Le point de départ de l’histoire est assez banal. Un anthropologue sceptique se rend sur l’île pour enquêter sur un étrange phénomène. Des morts reviendraient sur terre des années après avoir été enterrés ; leur corps est intact, mais leur esprit est perdu. Folie ? Miracle ? Malédiction ? Notre héros, incarné par l’oublié Bill Pullman, mène l’investigation, secondée par une psychiatre intelligente, courageuse, belle et sporadiquement possédée par une déesse de l’amour (ce qui n’est pas pour déplaire au professeur).

Bref, une histoire assez classique, qui voit un personnage rationnel plier devant la force du surnaturel au fur et à mesure que progresse sa découverte de l’univers où il est plongé.

On aimerait dire que Craven subvertit cette structure peu originale en lui injectant une dose de l’humour féroce qui fait la réussite de "Scream". Mais force est de constater que si le cinéaste s’empare des codes du film de zombies, il n’en renouvelle guère le folklore. On retrouve pêle-mêle animaux exotiques et peu ragoûtants, poudres mystérieuses, rites mystiques et sacrifices sanglants *. Néanmoins, certaines scènes viennent apporter un peu d’effroi et d’imaginaire à un ensemble trop convenu.

Drogué, le professeur tombe dans un trou sans fond, tel Alice dans le terrier du Lapin blanc. Autour de lui, des mains s’accrochent à lui, se saisissent de ses vêtements. A son réveil, la main qu’il croyait tenir n’est plus qu’une racine. Cette belle scène, qui marque symboliquement le passage dans un autre monde - le monde des morts ? - résume à elle seule le propos du film.

Quelle est la différence entre le rêve et la réalité ? Ce monde que je crois voir et toucher est si fragile, si friable qu’il pourrait bien n’être qu’une illusion de plus. Aussi le personnage principal fait en Haïti cette expérience si inquiétante et si enivrante : sentir le rêve qui rentre dans la vie jusqu’à la remplacer. Ce rêve a beau être horrifique, il est aussi une tentation à laquelle le héros ne cesse de céder.

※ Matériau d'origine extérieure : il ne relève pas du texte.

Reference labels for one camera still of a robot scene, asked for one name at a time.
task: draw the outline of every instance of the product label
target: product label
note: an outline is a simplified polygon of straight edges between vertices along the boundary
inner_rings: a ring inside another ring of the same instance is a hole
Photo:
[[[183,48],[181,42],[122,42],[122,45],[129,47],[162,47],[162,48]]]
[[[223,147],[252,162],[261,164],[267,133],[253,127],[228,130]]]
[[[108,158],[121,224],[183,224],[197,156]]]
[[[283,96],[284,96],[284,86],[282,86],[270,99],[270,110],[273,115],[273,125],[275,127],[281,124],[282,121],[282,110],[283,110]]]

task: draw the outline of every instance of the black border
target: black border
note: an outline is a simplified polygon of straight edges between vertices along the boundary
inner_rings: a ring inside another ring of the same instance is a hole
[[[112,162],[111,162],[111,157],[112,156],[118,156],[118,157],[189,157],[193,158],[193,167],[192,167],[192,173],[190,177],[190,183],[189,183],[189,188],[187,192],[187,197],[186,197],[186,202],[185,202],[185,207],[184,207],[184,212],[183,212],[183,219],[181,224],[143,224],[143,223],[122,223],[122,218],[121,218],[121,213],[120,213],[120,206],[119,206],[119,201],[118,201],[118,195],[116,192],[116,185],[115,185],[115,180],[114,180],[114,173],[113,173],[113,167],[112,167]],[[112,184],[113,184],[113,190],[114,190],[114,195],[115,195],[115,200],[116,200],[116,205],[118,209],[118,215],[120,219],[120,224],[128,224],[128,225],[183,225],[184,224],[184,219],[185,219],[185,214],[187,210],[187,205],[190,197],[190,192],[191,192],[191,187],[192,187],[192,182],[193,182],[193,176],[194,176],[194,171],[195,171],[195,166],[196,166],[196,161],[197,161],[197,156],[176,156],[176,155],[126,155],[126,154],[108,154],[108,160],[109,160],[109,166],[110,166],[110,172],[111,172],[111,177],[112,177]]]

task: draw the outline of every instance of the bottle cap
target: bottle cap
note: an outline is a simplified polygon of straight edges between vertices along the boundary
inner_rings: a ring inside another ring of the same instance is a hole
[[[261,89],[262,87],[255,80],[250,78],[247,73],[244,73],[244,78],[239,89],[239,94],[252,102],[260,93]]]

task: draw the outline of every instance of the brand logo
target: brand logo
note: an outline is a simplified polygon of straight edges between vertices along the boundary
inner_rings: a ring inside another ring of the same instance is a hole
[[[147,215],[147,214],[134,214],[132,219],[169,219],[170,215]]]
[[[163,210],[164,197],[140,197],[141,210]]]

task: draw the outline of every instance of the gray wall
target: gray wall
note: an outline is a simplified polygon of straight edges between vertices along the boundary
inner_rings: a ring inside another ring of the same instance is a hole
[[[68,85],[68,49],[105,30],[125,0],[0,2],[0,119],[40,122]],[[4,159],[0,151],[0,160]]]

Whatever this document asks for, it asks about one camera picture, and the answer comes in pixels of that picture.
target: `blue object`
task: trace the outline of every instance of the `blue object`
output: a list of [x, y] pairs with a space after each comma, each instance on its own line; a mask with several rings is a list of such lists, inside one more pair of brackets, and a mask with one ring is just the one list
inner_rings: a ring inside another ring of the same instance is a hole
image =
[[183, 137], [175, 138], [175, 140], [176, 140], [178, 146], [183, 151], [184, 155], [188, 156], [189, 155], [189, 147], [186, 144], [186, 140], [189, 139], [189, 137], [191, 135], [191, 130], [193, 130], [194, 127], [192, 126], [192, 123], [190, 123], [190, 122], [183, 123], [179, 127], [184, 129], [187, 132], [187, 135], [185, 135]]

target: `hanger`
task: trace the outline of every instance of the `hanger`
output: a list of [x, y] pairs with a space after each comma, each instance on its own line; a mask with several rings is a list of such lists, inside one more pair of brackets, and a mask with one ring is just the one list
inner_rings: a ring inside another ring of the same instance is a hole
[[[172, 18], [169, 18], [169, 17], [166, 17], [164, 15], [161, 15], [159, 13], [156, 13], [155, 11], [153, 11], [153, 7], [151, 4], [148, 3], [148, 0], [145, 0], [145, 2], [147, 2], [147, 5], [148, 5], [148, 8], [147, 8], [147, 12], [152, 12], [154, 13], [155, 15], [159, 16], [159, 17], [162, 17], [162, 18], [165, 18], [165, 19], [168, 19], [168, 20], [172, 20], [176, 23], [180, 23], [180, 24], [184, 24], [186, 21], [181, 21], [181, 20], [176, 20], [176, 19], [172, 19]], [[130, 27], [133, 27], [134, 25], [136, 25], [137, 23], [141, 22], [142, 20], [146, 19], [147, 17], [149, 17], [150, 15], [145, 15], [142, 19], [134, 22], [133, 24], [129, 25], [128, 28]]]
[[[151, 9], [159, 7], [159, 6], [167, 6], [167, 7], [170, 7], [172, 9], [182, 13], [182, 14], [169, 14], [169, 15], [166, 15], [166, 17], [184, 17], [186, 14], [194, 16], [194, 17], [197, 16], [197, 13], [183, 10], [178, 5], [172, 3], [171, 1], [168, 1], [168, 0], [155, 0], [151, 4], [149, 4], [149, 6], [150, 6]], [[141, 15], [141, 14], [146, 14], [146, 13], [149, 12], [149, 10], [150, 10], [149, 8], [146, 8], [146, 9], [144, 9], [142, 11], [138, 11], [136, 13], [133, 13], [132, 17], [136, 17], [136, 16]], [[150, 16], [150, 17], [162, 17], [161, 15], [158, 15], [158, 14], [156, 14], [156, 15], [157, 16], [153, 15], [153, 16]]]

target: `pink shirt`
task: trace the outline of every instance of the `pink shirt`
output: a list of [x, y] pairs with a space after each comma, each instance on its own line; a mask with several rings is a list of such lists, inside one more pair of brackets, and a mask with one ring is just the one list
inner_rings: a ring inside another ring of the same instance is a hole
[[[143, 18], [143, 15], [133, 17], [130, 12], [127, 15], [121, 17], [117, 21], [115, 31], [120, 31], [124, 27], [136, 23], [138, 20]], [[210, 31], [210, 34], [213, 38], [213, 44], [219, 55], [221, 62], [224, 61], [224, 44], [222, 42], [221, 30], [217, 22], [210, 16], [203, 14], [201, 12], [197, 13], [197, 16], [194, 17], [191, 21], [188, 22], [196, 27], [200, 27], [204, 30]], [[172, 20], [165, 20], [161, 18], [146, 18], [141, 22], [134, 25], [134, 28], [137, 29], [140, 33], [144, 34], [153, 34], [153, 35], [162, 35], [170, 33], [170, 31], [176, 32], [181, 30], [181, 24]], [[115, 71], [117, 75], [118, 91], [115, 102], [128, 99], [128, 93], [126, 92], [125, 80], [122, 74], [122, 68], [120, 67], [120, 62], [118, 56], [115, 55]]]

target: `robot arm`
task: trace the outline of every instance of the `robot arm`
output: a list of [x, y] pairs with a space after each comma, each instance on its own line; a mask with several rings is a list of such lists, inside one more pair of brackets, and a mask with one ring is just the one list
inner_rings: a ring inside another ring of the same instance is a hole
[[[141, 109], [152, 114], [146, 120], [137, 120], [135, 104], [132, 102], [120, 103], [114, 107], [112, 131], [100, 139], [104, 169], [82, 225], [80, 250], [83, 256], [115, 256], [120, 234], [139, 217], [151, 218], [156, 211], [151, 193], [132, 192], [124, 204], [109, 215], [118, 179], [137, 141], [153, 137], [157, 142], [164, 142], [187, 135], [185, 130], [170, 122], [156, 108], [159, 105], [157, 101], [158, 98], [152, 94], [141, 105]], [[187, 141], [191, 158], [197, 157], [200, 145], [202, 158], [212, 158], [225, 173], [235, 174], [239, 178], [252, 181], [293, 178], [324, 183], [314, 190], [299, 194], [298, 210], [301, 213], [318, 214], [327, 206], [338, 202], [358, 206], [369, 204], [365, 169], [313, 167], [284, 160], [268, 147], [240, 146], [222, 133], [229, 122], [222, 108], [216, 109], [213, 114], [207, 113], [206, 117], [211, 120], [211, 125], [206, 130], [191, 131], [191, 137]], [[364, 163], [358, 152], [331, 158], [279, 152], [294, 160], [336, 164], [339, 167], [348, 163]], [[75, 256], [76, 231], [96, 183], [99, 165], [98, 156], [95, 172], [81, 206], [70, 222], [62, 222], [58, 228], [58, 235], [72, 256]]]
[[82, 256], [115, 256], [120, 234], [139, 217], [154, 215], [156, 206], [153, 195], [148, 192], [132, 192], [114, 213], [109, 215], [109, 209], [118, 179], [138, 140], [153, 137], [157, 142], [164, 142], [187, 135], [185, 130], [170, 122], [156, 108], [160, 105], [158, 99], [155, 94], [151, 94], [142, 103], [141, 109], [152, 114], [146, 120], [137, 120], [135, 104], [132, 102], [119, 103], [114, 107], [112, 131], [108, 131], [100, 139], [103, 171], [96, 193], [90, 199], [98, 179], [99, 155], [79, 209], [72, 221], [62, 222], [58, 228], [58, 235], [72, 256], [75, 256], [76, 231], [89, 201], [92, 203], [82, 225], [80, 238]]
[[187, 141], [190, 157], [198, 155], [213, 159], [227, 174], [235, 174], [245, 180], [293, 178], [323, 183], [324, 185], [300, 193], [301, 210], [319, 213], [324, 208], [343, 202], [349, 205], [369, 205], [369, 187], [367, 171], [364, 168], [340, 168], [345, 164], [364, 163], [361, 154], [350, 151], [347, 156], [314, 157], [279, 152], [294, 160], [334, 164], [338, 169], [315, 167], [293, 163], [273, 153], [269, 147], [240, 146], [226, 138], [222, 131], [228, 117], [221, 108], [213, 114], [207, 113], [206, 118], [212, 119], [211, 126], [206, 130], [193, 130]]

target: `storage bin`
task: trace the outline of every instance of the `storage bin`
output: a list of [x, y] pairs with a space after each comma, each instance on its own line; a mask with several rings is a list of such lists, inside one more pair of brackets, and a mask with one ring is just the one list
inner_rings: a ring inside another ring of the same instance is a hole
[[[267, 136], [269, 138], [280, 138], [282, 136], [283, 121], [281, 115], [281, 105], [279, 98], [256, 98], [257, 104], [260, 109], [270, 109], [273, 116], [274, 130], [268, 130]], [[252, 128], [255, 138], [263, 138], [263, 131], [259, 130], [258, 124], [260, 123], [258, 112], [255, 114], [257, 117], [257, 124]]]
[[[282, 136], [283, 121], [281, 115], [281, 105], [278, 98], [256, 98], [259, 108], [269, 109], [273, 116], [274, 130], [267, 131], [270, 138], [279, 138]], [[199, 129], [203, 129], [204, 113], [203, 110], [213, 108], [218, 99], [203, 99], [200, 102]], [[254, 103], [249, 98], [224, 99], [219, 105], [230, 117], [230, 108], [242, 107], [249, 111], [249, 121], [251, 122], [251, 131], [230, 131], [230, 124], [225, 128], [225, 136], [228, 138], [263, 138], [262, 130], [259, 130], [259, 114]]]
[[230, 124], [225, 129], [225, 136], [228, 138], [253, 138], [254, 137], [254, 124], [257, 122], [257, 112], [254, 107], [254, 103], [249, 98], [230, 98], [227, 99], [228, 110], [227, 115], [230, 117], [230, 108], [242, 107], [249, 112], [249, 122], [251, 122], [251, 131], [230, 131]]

Car dans "The Serpent and the Rainbow", l’horreur ne vient pas tant des zombies que des hommes. Le monde des esprits et des revenants est accepté comme une réalité par les habitants de l’île. Le vrai cauchemar, ce sont les militaires et les dictateurs qui le font exister, et ce sont dans les geôles du pouvoir que règne la violence.

A côté des tortionnaires professionnels et patibulaires, les morts-vivants font figure d’aimables compagnons. Ce n’est donc pas un hasard si la fin du film se déroule dans cette prison où les murs fondent, et où les morts, enfin, peuvent se venger.

La réalité demeurera le lieu où se déploie le plus volontiers la folie, sous des dehors faussement rationnels.